LSU Foundation won’t reveal consulting contract details

Advocate staff file photo by BILL FEIG -- The LSU Parade Ground is at the center of the LSU Baton Rouge campus, shown here in 2010.
Advocate staff file photo by BILL FEIG -- The LSU Parade Ground is at the center of the LSU Baton Rouge campus, shown here in 2010.

Some of the key players involved in planning a dramatic, top-to-bottom reorganization of LSU’s structure are being paid with private funds and, therefore, aren’t subject to public records laws.

The LSU Board of Supervisors, since mid-summer, has partnered with three different consulting firms to help map out a campus consolidation plan and the selection of a new leader. The entire effort is being called LSU2015.

Two of those consultants working with the LSU board have payment plans in place with the private LSU Foundation. A third consulting firm is, so far, working for free with the expectation that a contract with the foundation will be finalized before too long.

The nonprofit and tax-exempt LSU Foundation was created in 1960 out of a collection of business and community leaders looking to support the university.

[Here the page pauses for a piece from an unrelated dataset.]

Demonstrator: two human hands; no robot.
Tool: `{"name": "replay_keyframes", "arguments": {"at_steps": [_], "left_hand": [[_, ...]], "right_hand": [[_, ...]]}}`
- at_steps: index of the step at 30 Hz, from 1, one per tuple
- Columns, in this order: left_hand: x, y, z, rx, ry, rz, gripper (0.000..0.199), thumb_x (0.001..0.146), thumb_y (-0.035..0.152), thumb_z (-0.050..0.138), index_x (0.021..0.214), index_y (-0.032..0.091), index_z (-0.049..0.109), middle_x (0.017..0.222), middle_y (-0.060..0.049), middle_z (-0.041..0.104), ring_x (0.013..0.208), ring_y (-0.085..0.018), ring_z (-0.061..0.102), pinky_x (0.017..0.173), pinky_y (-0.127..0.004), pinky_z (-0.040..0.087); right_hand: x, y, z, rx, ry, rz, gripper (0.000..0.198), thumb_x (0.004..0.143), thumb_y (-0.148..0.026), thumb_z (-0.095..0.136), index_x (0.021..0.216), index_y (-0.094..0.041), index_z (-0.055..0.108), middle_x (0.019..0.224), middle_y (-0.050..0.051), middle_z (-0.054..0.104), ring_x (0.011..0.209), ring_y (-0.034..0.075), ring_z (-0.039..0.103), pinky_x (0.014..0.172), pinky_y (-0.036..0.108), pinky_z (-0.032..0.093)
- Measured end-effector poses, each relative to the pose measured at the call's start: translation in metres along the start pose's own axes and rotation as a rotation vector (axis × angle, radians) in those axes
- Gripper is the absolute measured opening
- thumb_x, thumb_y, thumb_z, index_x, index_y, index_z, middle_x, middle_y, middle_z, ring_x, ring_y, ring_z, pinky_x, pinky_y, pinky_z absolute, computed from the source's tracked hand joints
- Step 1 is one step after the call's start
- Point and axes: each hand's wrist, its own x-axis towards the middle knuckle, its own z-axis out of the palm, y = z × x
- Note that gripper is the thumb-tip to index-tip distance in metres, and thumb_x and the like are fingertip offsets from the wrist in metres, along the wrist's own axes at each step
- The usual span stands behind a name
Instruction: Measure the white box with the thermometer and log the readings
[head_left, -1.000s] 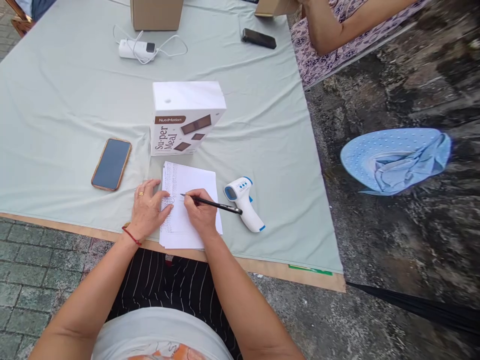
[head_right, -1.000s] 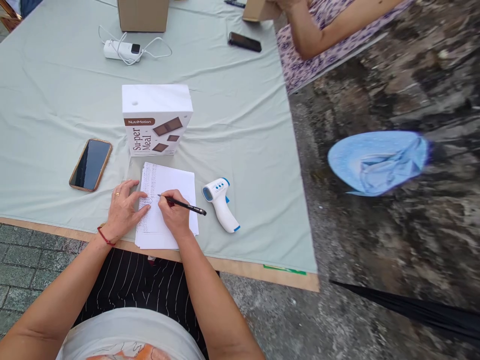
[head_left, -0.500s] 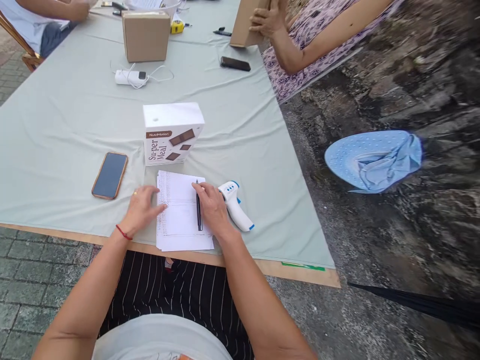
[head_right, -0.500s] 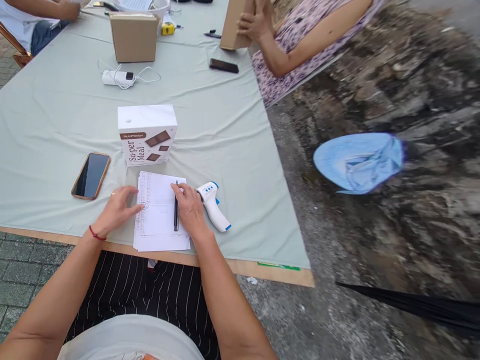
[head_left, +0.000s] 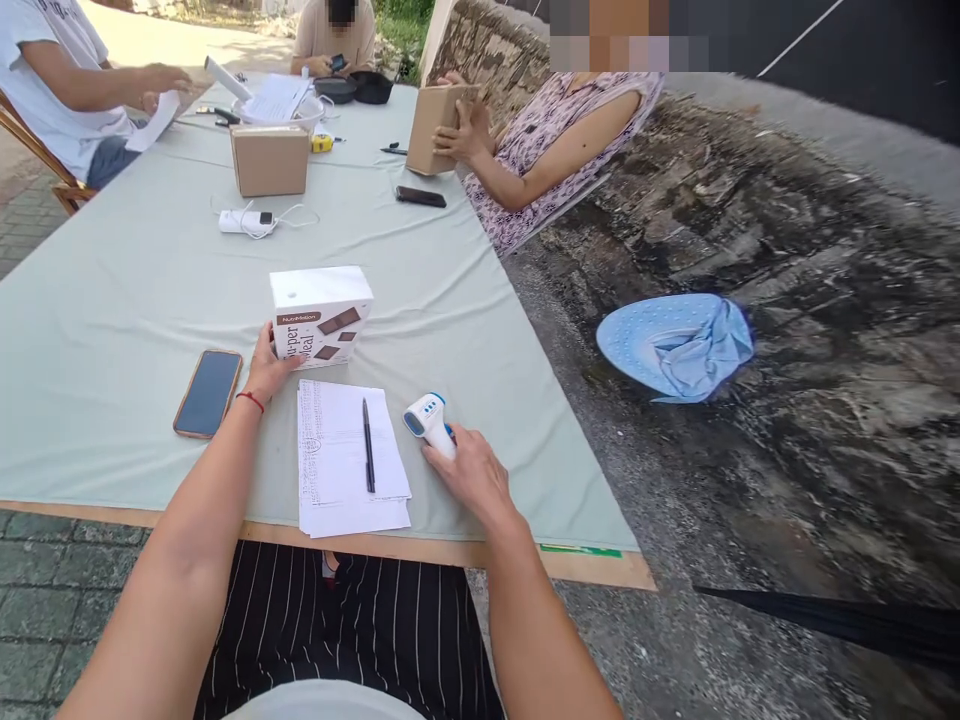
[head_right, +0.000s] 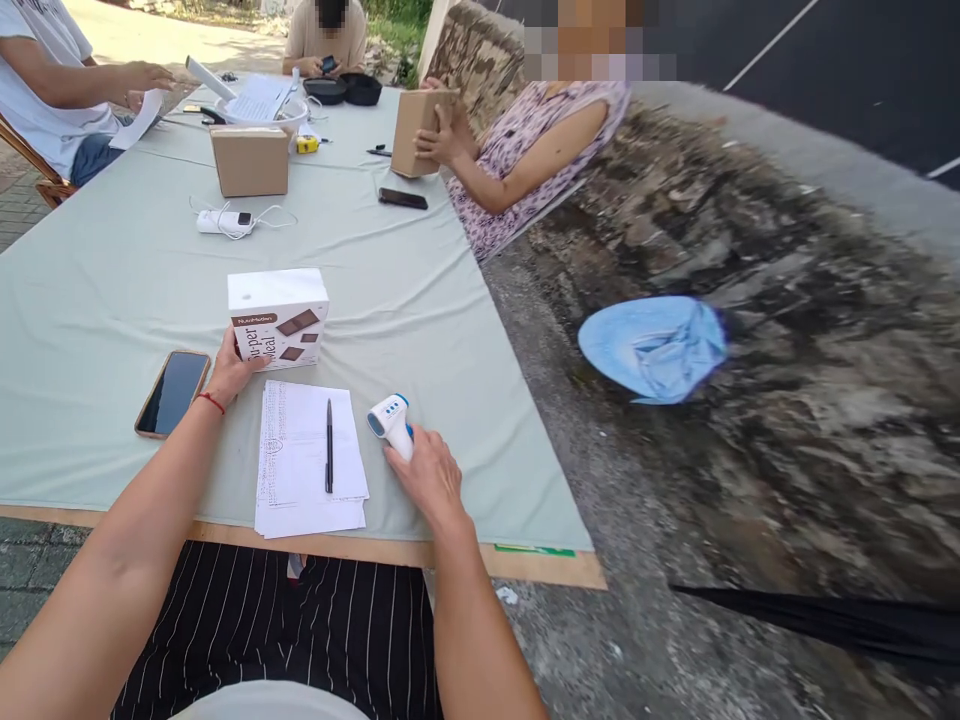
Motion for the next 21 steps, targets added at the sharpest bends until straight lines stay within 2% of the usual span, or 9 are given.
{"name": "replay_keyframes", "arguments": {"at_steps": [2,4,8,11,15,21], "left_hand": [[-0.004,0.003,-0.002,-0.078,-0.021,-0.005,0.064,0.074,0.045,0.072,0.127,0.018,0.049,0.124,-0.013,0.064,0.112,-0.025,0.063,0.097,-0.04,0.052],[-0.01,0.004,-0.004,-0.045,-0.009,0.032,0.054,0.082,0.051,0.063,0.123,0.018,0.052,0.123,-0.012,0.065,0.111,-0.024,0.062,0.098,-0.04,0.05],[-0.019,-0.003,-0.002,0.261,0.062,0.097,0.055,0.092,0.06,0.043,0.125,0.017,0.055,0.117,-0.015,0.066,0.112,-0.028,0.059,0.101,-0.047,0.045],[-0.021,-0.009,0.0,0.364,0.084,0.085,0.063,0.095,0.063,0.031,0.13,0.015,0.053,0.119,-0.017,0.065,0.115,-0.029,0.058,0.102,-0.049,0.043],[-0.02,-0.01,0.001,0.346,0.084,0.116,0.066,0.097,0.065,0.022,0.135,0.019,0.051,0.127,-0.014,0.063,0.119,-0.028,0.057,0.104,-0.046,0.042],[-0.021,-0.01,0.003,0.342,0.079,0.125,0.071,0.096,0.068,0.02,0.131,0.017,0.055,0.125,-0.015,0.065,0.118,-0.03,0.058,0.102,-0.047,0.043]], "right_hand": [[0.003,-0.007,-0.004,0.178,-0.023,0.028,0.035,0.072,-0.046,0.065,0.097,-0.022,0.067,0.086,0.007,0.063,0.08,0.024,0.057,0.067,0.034,0.044],[0.006,-0.028,-0.008,0.442,-0.034,0.053,0.035,0.07,-0.049,0.064,0.091,-0.021,0.066,0.079,0.003,0.062,0.072,0.02,0.055,0.064,0.031,0.043],[0.016,-0.095,-0.013,0.927,-0.142,0.073,0.032,0.073,-0.052,0.061,0.07,-0.021,0.057,0.059,-0.003,0.049,0.056,0.013,0.044,0.054,0.027,0.038],[0.028,-0.144,-0.008,1.18,-0.169,0.035,0.032,0.072,-0.05,0.065,0.065,-0.021,0.052,0.057,-0.004,0.048,0.053,0.011,0.043,0.051,0.025,0.036],[0.046,-0.18,0.01,1.312,-0.215,0.021,0.033,0.071,-0.051,0.066,0.066,-0.022,0.05,0.055,-0.005,0.045,0.051,0.01,0.039,0.05,0.025,0.034],[0.054,-0.186,0.032,1.238,-0.186,-0.032,0.036,0.072,-0.056,0.065,0.078,-0.021,0.059,0.066,-0.002,0.056,0.068,0.015,0.051,0.062,0.026,0.043]]}}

What was a $66,000 enterprise in 1963 now takes in about $30 million per year and has a $330 million endowment dedicated to various LSU causes.

Both foundation President Lee Griffin and Corporate Secretary William Sylvia Jr. are members of the university’s Transition Advisory Team.

The 10-person team working to guide the reorganization has held several public meetings since the beginning of the year.

But Sara Crow, the foundation’s communications director, said the organization intends to keep private some of the contractual details surrounding arrangements with consultants.

Crow, however, did say that the foundation is paying Dallas-based R. William Funk & Associates a $120,000 fixed fee along with some “documented out-of-pocket” expenses for the firm’s help in recruiting a new president to run a revamped LSU.

Releasing those details, Crow said, is “an atypical business practice” of a private foundation, “but in this case we understand why there is interest in this process.”

Crow, on Wednesday, declined to say how much money the LSU Foundation paid the Washington, D.C.-based Association of Governing Boards, whose October report kicked off the current reorganization planning.

The AGB report suggested that LSU would become more efficient by moving away from its model of separate autonomous campuses in favor of a consolidated system organized under the flagship campus in Baton Rouge.

The LSU System is made up of the main campus in Baton Rouge; the law school; agricultural center; academic campuses in Alexandria, Eunice and Shreveport; LSU Health Sciences Centers in New Orleans and Shreveport; 10 public hospitals; and related clinics across the state.

Crow would not disclose whether a single donor or a group dedicated money to pay one or both of the consulting firms.

“I can’t talk about specifics of the donors,” she said.

Christel Slaughter, of Baton Rouge-based SSA Consultants, has been the public face of LSU’s restructuring efforts in recent weeks.

She has organized and moderated the most recent Transition Advisory Team meetings.

On Wednesday, Slaughter said her company has been working without a contract.

“We are going to have a contract,” she said. “We’re going to be hired officially. I understand it’s going to be with the foundation.

Slaughter said her firm “donated time” to the LSU Foundation several months ago while the group was working on a strategic plan.

This time around, Slaughter said the LSU2015 effort “was too important” to wait for a contract.

“We wanted to get started. We love the university. We love this state,” she said.

Slaughter said she can’t presently estimate a possible fee her firm will charge until LSU or the LSU Foundation explicitly defines SSA’s role in the process.